**Exercise description:**
The answer is to be all of the data below, reproduced exactly.

**Material provided:**
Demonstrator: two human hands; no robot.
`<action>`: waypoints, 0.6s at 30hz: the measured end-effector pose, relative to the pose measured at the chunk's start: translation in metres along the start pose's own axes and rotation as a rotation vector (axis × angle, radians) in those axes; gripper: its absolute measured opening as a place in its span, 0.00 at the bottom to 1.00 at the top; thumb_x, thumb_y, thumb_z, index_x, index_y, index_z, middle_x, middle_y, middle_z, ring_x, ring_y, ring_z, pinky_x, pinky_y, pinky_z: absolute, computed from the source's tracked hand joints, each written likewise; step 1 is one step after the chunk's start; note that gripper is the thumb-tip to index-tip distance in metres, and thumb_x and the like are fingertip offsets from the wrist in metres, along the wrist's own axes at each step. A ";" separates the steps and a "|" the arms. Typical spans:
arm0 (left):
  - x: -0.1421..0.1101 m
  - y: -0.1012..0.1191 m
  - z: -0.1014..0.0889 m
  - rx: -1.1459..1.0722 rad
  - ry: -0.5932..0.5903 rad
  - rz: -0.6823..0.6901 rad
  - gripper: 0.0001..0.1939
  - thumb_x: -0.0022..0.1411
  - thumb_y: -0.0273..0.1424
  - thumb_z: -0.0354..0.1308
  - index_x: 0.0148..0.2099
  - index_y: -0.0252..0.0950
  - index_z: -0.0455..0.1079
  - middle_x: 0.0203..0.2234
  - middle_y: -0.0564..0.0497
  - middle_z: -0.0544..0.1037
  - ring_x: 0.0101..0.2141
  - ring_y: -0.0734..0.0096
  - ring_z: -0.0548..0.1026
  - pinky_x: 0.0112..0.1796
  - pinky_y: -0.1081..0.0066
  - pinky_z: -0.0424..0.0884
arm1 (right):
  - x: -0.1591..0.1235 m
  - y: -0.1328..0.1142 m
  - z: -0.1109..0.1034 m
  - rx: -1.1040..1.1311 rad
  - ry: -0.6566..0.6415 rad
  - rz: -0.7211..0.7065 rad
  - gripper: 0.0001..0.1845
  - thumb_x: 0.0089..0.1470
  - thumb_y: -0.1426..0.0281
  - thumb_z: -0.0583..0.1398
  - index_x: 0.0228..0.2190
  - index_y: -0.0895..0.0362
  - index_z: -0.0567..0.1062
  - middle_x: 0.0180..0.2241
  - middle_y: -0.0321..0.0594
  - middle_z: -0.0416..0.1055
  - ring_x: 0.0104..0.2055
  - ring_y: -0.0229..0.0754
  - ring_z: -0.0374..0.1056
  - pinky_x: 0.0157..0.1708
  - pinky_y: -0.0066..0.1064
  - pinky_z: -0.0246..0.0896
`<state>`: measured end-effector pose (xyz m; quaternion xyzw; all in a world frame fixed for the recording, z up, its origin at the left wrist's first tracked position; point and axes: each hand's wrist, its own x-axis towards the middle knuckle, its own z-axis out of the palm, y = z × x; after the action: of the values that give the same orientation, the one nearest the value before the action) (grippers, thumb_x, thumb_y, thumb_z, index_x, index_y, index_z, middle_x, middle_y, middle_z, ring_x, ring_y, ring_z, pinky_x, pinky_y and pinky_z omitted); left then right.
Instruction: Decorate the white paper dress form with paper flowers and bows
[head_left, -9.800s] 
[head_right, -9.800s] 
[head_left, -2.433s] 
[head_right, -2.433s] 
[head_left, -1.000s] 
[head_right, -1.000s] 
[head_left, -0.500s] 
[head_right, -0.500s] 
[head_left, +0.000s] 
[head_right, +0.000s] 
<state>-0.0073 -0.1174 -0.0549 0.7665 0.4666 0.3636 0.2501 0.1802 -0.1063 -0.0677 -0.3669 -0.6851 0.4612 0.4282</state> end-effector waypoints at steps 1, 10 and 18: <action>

**Answer to this task:**
Demonstrator: two human hands; no robot.
`<action>`: waypoints, 0.6s at 30hz: the measured end-effector pose, relative to the pose measured at the chunk's start: translation in metres along the start pose's own axes and rotation as a rotation vector (axis × angle, radians) in those axes; gripper: its absolute measured opening as a place in its span, 0.00 at the bottom to 1.00 at the top; thumb_x, thumb_y, thumb_z, index_x, index_y, index_z, middle_x, middle_y, middle_z, ring_x, ring_y, ring_z, pinky_x, pinky_y, pinky_z: absolute, computed from the source's tracked hand joints, each written likewise; step 1 is one step after the chunk's start; note that gripper is the thumb-tip to index-tip distance in metres, and thumb_x and the like are fingertip offsets from the wrist in metres, along the wrist's own axes at each step. A ";" separates the steps and a "|" the arms. Typical spans:
arm0 (left):
  - x: -0.1421..0.1101 m
  - y: -0.1012..0.1191 m
  - z: -0.1014..0.0889 m
  - rx: -1.1459..1.0722 rad
  - ry: -0.5932..0.5903 rad
  - rz: -0.6823..0.6901 rad
  - gripper: 0.0001..0.1939
  - thumb_x: -0.0022..0.1411
  - thumb_y: -0.0273..0.1424
  - thumb_z: -0.0354..0.1308
  - index_x: 0.0148..0.2099
  - index_y: -0.0252..0.0950
  - index_z: -0.0455..0.1079
  - middle_x: 0.0203..0.2234
  - middle_y: -0.0564..0.0497
  - middle_z: -0.0544..0.1037
  - ring_x: 0.0101..0.2141
  - ring_y: -0.0734..0.0096
  - ring_z: -0.0548..0.1026
  - pinky_x: 0.0112..0.1796
  - pinky_y: -0.1081..0.0066
  - pinky_z: -0.0424..0.0884
arm1 (right):
  - x: -0.1591..0.1235 m
  - y: -0.1328..0.1142 m
  - z: -0.1109..0.1034 m
  - rx: -1.1040..1.1311 rad
  - ry: -0.6566..0.6415 rad
  - rz: -0.7211..0.7065 rad
  - gripper: 0.0001..0.1845
  - thumb_x: 0.0089..0.1470
  - thumb_y: -0.1426..0.0281
  - thumb_z: -0.0583..0.1398
  - index_x: 0.0228..0.2190
  - index_y: -0.0895..0.0362
  - index_z: -0.0567..0.1062
  - middle_x: 0.0180..0.2241
  - middle_y: -0.0321..0.0594
  - middle_z: -0.0416..0.1055
  - ring_x: 0.0104..0.2055
  - ring_y: -0.0229..0.0754
  - ring_z: -0.0374..0.1056
  - pinky_x: 0.0157..0.1708
  - pinky_y: -0.0066..0.1064
  - pinky_z: -0.0246..0.0896
`<state>`: measured end-effector pose (xyz m; quaternion xyzw; all in a world frame fixed for the recording, z up, its origin at the left wrist's first tracked position; point and axes: each hand's wrist, its own x-axis towards the middle knuckle, its own z-axis out of the palm, y = z × x; after the action: of the values that give the same orientation, the one nearest the value before the action) (grippers, thumb_x, thumb_y, thumb_z, index_x, index_y, index_z, middle_x, middle_y, middle_z, ring_x, ring_y, ring_z, pinky_x, pinky_y and pinky_z omitted); left then right.
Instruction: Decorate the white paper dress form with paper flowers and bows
[head_left, -9.800s] 
[head_right, -9.800s] 
[head_left, -2.433s] 
[head_right, -2.433s] 
[head_left, -1.000s] 
[head_right, -1.000s] 
[head_left, -0.500s] 
[head_right, -0.500s] 
[head_left, +0.000s] 
[head_right, +0.000s] 
<state>-0.0073 -0.1174 -0.0549 0.7665 0.4666 0.3636 0.2501 0.1802 -0.1063 -0.0677 -0.3669 -0.6851 0.4612 0.4282</state> end-effector waypoints at steps 1, 10 and 18: <action>

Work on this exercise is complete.